HM31st Foot advanced on the Sikh right where the scrub jungle was filled with irregulars. These  skirmishers has proved a minor nuisance The 31st delivered a perfect volley which sent numbers of these pesky fellows scuttling behind the small fort that was the right flank anchor of the Sikh line.

'Those pesky fellows' Sikh Irregulars- some being Rohilla Mercenaries-  in the scrub jungle.

A pensive Steve wonders what to do about those terrible Sikh guns.

The decision came on the Sikh right centre where 25th BNI  went in against the najib battalion. the fight was close and for a move it looked as if the najibs would actually prevail ( 3  sixes  for their defensive volley from Andrew  helped!)but in the end discipline told and the najibs retreated - disorganised taking the   Sikh regular dragoons with them. It was now all over bar the well not shouting but post game discussion.

25th BNI followed by the Sirmoor battalion go in against the Najibs.

The Najibs strivinh manfully against the 25th BNI.

All four of us Steve as Gough and Shaun and Andrew as the Sikh commander as well as me Umpiring had enjoyed this first proper outing for this new collection. AOR had performed well - though I shall have to add a few more 'in-period' tweaks as I paint more units.  The rules were certainly easier to navigate than Black Powder but then over the years I have played many more games of AOR than I have Black Powder so this may be simply a matter of use..
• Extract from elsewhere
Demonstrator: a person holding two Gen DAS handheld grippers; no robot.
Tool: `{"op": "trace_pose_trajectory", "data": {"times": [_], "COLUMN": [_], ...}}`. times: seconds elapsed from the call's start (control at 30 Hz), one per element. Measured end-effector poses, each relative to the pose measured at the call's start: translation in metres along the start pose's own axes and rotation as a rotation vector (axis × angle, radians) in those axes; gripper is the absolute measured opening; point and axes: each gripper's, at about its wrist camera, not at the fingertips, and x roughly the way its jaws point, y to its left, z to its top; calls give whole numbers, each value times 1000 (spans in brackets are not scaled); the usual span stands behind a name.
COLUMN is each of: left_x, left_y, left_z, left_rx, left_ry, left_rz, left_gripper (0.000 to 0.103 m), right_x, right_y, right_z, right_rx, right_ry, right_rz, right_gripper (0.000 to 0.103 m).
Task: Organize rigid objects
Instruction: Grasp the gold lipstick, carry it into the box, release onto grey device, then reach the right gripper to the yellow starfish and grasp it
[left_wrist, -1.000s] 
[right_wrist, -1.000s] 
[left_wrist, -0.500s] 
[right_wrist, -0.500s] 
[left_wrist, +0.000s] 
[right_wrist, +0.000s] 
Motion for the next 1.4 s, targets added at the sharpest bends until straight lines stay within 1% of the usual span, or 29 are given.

Thanks go to Norman Oyston for the use of the venue  and to Ros for the beef butties and chips. The beer as usual was very drinkable and fun was had by all. 

 Next game should be in April. 

Wednesday, 22 March 2023

Trouble and Strife

You may have noticed gentle readers that I am having more than a little bother with my website and usual email accounts.

 We are working to resolve these issues but it takes time and frankly is a pain in the arse - especially when you can't actually speak to a human but have to  do it all by web chat and email .

 We will bet it sorted  but patience is becoming a rare and splendid thing !  

Might be able to get a bit more writing done though-perhaps even a blog post or two.

Wednesday, 1 February 2023

Sikh Wars additions.

 I have been beavering away at my Sikh Wars collection of late so here are a few pictures of the results. All of this group are Old Glory 28mm though I have some Studio Miniatures on the painting table which fit pretty well in terms of size though they are a bit more static in style that OG..

 Indeed the only thing in this clutch of pics that is not Old Glory are the flag  finials on the Sikh battalion and the 31st Foot, which comes from Front Ranks. The paper flags are all hand painted by me - though some are repaints of Napoleonic flags downloaded from Warflag. com  which is a useful site for those who are not keen on paying  anything up to a fiver for a pair of paper flags if there is another choice. 

Sikh regular Dragoons. 'Rajman Khas Daragun' 

31st Foot. This unit still needs its Flank Companies

Sikh battalion of the Fauj-I -Ain. The regular army. I will need several more of these plus a bundle of irregulars.

So both sides continue to grow slowly but they do grow. Next up some Ghurkhas for the Brits some Sikh Irregulars and those missing flank companies.